1. Running training
Problem description
Xiao Ming wants to do a running training. At the beginning, Xiao Ming is full of physical strength, and the physical strength value is 10000.
If Xiao Ming runs, he will lose 600 physical strength per minute.
If Xiao Ming has a rest, he will increase his physical strength by 300 per minute.

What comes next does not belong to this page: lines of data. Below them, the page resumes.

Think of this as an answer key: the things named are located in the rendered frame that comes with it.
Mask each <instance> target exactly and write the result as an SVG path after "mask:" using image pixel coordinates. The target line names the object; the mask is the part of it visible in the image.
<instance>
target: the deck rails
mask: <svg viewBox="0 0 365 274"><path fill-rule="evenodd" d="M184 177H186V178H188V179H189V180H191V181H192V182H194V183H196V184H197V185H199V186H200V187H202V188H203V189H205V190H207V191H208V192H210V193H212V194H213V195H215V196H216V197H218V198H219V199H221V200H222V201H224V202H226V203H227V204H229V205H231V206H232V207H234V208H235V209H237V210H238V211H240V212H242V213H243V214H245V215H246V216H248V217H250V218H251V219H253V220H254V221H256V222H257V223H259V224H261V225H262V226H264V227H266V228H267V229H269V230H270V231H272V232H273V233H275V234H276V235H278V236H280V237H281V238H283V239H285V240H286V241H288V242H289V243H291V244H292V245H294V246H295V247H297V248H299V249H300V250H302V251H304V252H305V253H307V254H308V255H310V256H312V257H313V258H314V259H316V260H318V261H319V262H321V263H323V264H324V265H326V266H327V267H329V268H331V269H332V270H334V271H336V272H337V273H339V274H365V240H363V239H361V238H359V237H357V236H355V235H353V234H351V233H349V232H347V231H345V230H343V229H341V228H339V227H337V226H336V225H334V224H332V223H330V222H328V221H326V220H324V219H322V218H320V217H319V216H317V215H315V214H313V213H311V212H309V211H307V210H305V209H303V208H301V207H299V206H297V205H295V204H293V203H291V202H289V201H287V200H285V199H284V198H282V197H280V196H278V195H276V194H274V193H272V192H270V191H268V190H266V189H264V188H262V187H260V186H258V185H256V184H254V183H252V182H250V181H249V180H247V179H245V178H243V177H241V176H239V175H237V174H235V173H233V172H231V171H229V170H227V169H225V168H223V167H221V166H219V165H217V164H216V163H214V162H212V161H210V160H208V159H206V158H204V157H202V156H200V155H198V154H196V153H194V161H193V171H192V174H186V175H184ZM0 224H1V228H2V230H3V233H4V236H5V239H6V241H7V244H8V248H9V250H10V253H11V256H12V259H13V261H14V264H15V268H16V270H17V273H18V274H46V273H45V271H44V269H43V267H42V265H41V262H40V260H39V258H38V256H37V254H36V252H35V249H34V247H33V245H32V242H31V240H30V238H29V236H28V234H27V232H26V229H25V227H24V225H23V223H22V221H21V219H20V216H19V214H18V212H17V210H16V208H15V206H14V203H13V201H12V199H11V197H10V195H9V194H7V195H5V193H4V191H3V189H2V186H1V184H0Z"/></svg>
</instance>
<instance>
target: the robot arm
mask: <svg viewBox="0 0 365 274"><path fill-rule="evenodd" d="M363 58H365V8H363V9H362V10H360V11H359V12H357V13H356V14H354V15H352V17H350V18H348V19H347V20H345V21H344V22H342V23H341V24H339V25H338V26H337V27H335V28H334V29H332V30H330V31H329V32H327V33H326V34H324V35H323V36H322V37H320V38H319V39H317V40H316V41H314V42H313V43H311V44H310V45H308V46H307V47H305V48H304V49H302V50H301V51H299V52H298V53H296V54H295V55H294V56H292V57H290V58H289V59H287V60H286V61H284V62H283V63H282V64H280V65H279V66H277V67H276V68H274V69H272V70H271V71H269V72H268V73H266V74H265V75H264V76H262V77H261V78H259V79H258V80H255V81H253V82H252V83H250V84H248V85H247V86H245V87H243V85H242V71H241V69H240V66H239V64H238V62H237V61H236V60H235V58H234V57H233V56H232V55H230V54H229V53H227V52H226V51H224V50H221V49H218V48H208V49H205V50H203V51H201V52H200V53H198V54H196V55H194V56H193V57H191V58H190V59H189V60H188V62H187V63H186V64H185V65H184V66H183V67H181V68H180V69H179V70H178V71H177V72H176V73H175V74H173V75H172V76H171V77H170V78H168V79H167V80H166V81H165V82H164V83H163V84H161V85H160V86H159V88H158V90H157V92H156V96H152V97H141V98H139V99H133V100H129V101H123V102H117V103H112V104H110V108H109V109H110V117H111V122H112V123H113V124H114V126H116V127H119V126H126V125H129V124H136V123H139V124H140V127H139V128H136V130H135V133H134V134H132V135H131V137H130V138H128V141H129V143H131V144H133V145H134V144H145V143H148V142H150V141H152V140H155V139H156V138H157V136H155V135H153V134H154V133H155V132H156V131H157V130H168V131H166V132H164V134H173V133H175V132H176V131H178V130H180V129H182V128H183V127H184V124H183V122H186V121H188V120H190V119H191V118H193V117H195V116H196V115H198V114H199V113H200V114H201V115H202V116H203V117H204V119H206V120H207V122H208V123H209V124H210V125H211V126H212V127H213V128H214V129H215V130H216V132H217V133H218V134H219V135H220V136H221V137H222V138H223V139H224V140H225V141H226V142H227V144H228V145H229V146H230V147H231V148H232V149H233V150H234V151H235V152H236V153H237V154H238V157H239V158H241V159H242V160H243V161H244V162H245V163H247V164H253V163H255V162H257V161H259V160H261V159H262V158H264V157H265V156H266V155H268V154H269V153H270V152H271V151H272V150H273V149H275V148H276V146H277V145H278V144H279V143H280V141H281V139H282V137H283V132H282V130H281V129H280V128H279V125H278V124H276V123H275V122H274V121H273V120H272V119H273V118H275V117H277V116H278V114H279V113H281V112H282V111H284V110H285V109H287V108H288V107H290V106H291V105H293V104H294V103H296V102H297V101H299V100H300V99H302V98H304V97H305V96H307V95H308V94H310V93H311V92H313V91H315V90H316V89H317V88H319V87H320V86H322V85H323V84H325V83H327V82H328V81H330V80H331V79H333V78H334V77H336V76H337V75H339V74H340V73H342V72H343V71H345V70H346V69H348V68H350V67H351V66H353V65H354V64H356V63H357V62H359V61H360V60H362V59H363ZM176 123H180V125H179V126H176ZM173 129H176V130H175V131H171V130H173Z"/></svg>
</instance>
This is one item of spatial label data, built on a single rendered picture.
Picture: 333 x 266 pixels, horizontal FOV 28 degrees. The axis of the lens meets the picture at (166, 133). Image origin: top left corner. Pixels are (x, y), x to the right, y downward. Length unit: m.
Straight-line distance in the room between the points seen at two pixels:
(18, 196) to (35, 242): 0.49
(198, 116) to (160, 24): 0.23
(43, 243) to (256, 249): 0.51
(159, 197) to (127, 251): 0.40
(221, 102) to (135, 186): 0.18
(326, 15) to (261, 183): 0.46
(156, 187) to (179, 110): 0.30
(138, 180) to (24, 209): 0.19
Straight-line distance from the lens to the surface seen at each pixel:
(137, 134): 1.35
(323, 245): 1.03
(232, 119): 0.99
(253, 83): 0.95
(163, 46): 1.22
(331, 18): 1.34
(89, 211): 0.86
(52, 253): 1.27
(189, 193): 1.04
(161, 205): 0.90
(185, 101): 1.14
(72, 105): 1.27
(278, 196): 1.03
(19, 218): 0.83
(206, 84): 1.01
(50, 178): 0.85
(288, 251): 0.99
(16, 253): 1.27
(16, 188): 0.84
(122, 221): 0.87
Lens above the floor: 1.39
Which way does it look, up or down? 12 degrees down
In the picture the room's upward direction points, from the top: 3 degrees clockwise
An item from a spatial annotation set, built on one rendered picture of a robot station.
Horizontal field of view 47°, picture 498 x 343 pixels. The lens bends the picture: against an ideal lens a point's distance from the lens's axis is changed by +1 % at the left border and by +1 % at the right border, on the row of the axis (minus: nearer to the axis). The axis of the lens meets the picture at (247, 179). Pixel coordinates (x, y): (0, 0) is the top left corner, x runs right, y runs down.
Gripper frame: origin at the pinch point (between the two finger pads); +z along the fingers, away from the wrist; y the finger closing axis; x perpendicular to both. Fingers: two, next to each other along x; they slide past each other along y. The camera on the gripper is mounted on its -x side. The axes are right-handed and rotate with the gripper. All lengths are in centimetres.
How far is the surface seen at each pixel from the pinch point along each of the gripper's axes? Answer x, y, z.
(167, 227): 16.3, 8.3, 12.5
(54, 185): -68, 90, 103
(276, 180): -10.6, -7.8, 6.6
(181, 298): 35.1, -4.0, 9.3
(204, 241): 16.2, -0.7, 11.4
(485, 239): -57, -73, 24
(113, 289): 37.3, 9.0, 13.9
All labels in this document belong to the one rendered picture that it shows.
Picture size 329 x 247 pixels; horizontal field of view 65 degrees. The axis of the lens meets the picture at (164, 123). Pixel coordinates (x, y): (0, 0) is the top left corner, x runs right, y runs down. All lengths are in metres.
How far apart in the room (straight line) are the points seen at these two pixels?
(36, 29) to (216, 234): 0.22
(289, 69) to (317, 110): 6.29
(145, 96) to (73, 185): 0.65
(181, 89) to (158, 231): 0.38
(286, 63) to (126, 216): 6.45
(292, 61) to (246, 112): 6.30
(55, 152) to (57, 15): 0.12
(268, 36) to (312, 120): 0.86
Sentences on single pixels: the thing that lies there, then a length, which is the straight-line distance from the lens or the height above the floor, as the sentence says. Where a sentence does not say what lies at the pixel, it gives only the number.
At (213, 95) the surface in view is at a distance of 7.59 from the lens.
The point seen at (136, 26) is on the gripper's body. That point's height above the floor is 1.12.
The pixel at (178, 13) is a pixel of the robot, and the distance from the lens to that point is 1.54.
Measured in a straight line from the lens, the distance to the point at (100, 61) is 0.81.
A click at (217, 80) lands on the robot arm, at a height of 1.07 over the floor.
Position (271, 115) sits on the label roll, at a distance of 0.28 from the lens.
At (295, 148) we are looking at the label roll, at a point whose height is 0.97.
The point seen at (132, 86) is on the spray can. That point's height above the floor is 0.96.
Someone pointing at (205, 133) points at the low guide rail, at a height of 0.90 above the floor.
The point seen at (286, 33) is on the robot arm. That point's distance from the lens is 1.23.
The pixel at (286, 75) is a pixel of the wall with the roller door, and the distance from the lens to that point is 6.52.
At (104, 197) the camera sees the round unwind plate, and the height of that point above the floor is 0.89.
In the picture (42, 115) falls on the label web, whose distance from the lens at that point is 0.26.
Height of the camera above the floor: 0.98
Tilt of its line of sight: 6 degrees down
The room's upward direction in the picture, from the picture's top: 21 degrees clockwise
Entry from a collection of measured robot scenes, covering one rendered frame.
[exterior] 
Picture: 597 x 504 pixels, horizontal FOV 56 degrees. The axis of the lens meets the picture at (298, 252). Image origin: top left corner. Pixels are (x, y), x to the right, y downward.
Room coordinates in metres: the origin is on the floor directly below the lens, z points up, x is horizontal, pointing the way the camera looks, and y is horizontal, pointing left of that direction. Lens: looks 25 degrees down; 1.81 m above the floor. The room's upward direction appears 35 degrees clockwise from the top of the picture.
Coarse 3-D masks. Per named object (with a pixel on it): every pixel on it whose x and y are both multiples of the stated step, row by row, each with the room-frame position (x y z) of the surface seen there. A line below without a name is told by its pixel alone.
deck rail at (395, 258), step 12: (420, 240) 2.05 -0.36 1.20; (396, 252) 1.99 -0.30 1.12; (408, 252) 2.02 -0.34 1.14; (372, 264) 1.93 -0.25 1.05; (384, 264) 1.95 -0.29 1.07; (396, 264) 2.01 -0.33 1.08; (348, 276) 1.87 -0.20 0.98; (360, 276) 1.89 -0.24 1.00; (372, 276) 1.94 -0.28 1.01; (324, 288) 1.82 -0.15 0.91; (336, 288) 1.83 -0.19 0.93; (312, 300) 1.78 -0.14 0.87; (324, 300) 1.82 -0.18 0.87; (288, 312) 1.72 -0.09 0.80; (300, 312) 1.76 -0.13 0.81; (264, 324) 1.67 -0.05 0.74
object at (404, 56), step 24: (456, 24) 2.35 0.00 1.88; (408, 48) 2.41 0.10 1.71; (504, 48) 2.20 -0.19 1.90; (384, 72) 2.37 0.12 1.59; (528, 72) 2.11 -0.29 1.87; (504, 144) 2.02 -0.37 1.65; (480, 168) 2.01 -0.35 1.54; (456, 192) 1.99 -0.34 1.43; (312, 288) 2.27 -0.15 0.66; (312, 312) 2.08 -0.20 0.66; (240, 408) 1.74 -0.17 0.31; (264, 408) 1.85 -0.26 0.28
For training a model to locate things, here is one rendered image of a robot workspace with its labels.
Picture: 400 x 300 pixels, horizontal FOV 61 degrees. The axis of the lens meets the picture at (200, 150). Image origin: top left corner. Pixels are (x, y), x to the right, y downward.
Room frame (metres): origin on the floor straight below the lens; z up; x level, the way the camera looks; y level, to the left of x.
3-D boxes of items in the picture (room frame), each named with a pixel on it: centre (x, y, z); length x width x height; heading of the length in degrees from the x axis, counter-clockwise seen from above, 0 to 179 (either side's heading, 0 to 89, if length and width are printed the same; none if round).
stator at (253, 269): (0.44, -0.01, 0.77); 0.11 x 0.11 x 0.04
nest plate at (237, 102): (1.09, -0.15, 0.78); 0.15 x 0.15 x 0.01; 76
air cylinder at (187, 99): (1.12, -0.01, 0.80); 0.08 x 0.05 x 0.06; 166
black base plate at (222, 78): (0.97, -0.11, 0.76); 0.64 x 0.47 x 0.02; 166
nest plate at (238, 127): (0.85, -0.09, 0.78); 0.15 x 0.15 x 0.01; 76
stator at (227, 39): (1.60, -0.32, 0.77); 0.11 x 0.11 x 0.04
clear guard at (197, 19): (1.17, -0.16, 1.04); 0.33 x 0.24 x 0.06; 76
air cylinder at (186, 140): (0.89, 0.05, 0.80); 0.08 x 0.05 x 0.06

The loss and increase of physical strength vary evenly.
Xiao Ming plans to run for one minute, rest for one minute, run for another minute, rest for another minute... This cycle.
If Xiaoming's physical strength reaches 0 at a certain time, he will stop exercising. How long will Xiaoming stop exercising.
In order to make the answer an integer, please output the answer in seconds. Only the number, not the unit, is filled in the answer.
Idea analysis: set a flag isRun to indicate whether to run this time. If running physical strength is - 600, if resting, physical strength is + 300 Put these two judgments in the while(true) loop. If you find that the physical strength value is less than 600, but isRun= true this time, you will jump out of the loop and calculate the total time.
package com.test;
public class RunningTest {
public static void main(String[] args) {
int energy=10000;
boolean isRun=true;
int sec=0;
int min=0;
while(true) {
if(energy<600&&isRun) break;
if(isRun) {
energy-=600;
isRun=false;
min++;
}else {
energy+=300;
isRun=true;
min++;
}
}
sec=min*60+energy/10;
System.out.println(sec);
}
}
2. Factorial divisor
Problem description
Define factorial n= one × two × three × ··· × n.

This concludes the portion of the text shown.